:: Supplied material ::
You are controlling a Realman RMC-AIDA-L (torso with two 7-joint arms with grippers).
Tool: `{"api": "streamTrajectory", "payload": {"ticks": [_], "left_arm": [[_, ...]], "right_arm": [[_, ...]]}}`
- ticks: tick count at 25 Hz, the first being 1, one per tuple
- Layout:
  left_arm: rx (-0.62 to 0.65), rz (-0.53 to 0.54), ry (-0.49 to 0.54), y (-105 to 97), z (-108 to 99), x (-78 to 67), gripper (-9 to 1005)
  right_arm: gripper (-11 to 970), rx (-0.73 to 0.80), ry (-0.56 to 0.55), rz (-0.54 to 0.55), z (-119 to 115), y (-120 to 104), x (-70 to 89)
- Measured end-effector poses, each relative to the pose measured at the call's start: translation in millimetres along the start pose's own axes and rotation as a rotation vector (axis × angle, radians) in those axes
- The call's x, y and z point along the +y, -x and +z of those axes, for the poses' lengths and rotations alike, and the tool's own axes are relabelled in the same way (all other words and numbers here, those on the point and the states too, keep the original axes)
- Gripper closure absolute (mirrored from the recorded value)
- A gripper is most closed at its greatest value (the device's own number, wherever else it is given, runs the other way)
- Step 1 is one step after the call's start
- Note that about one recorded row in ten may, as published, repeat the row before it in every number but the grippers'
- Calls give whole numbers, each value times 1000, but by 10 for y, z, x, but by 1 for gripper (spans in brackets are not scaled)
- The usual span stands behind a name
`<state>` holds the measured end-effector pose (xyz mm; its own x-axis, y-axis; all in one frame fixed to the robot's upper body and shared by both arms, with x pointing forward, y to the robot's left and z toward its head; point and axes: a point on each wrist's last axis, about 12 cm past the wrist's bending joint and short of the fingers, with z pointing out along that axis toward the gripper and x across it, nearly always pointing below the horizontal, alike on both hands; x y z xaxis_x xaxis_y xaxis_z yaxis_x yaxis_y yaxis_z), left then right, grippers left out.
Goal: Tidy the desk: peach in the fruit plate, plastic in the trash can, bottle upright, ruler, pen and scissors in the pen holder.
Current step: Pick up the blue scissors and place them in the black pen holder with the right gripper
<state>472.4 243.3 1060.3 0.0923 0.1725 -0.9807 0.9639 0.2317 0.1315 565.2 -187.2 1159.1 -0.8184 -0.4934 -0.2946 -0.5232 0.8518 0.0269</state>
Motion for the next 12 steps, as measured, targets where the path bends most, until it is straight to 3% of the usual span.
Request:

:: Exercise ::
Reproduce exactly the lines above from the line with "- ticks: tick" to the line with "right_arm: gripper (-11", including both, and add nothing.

:: The answer ::
- ticks: tick count at 25 Hz, the first being 1, one per tuple
- Layout:
  left_arm: rx (-0.62 to 0.65), rz (-0.53 to 0.54), ry (-0.49 to 0.54), y (-105 to 97), z (-108 to 99), x (-78 to 67), gripper (-9 to 1005)
  right_arm: gripper (-11 to 970), rx (-0.73 to 0.80), ry (-0.56 to 0.55), rz (-0.54 to 0.55), z (-119 to 115), y (-120 to 104), x (-70 to 89)

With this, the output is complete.